== Segment start ==

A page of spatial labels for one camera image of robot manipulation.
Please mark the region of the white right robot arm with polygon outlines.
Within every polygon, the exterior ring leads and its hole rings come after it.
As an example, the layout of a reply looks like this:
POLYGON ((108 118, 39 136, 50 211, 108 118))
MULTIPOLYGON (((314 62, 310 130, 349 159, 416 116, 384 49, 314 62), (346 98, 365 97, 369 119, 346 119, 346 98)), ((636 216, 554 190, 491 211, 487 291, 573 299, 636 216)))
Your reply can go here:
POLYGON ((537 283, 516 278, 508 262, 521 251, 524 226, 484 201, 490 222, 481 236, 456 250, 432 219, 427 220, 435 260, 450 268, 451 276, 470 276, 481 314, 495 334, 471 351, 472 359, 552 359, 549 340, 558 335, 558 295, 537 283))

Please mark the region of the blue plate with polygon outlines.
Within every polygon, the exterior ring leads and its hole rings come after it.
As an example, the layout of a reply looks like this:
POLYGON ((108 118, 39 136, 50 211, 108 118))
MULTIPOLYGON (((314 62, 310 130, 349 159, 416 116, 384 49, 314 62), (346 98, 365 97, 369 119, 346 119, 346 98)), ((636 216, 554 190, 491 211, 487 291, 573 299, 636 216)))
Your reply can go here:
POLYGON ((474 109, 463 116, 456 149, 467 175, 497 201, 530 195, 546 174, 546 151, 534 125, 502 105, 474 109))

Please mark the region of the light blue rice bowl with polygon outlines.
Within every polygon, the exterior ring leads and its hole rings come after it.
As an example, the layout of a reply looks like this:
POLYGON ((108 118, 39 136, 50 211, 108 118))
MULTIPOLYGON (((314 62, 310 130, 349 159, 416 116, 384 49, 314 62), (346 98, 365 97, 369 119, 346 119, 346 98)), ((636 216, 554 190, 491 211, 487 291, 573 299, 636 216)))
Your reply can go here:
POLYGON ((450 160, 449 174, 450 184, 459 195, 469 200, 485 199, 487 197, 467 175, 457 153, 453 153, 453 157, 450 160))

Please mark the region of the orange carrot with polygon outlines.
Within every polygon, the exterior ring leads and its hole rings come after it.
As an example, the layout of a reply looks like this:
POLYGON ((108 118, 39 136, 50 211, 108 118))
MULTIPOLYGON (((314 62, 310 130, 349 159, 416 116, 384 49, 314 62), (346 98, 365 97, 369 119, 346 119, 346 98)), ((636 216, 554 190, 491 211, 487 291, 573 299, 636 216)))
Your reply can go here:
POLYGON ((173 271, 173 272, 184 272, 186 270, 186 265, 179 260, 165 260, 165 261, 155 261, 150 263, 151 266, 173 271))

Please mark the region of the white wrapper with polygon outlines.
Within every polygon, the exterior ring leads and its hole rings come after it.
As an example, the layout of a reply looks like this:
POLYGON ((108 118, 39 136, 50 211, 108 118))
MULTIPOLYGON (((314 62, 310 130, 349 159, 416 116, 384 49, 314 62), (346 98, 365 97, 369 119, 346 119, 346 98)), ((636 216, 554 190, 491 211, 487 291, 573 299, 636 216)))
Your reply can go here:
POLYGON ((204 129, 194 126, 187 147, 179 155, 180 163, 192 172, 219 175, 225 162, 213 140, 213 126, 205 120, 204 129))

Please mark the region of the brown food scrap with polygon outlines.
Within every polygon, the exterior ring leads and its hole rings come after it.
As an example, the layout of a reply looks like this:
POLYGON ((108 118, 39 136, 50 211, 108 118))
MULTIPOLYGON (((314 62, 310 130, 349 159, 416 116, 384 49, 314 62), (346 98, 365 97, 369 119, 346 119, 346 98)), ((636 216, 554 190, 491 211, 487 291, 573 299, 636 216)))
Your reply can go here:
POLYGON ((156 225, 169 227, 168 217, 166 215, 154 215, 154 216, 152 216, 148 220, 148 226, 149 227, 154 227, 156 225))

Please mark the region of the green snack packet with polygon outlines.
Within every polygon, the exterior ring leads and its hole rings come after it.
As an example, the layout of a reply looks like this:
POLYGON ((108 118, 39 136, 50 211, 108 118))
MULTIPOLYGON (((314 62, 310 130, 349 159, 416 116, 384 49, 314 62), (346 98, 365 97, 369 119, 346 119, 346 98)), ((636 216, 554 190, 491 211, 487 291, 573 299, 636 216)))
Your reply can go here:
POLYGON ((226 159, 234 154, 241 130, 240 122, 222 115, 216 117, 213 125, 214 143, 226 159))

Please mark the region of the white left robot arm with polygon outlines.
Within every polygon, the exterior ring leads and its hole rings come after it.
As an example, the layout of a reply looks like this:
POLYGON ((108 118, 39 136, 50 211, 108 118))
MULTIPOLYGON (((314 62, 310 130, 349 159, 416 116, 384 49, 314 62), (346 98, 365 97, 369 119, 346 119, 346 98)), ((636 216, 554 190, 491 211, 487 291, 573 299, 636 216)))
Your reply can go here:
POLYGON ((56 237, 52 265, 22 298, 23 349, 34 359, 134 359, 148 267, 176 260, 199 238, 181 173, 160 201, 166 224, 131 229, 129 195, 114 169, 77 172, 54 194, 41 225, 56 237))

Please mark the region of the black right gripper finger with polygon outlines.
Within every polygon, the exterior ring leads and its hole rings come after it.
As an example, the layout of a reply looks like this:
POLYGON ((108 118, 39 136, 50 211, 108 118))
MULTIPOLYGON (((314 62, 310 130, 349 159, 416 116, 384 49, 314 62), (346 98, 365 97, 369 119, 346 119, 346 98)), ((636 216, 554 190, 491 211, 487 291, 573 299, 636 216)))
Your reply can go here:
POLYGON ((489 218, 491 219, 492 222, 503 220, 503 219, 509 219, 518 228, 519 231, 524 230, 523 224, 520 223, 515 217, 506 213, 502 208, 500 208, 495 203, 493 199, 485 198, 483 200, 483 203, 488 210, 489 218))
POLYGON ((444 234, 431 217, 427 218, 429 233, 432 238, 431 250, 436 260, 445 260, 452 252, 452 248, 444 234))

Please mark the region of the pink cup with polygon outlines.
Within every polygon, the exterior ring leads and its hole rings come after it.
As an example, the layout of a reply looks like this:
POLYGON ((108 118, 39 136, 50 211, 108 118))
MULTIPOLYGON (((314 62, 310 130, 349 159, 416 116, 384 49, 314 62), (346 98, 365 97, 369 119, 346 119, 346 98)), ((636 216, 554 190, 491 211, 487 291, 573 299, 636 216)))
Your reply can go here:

== Segment end ==

▸ What you have to do
Show a copy of each line from the records above in which the string "Please" occurs.

▸ Result of this exercise
Please mark the region of the white right robot arm with polygon outlines.
Please mark the region of the blue plate with polygon outlines.
Please mark the region of the light blue rice bowl with polygon outlines.
Please mark the region of the orange carrot with polygon outlines.
Please mark the region of the white wrapper with polygon outlines.
Please mark the region of the brown food scrap with polygon outlines.
Please mark the region of the green snack packet with polygon outlines.
Please mark the region of the white left robot arm with polygon outlines.
Please mark the region of the black right gripper finger with polygon outlines.
Please mark the region of the pink cup with polygon outlines.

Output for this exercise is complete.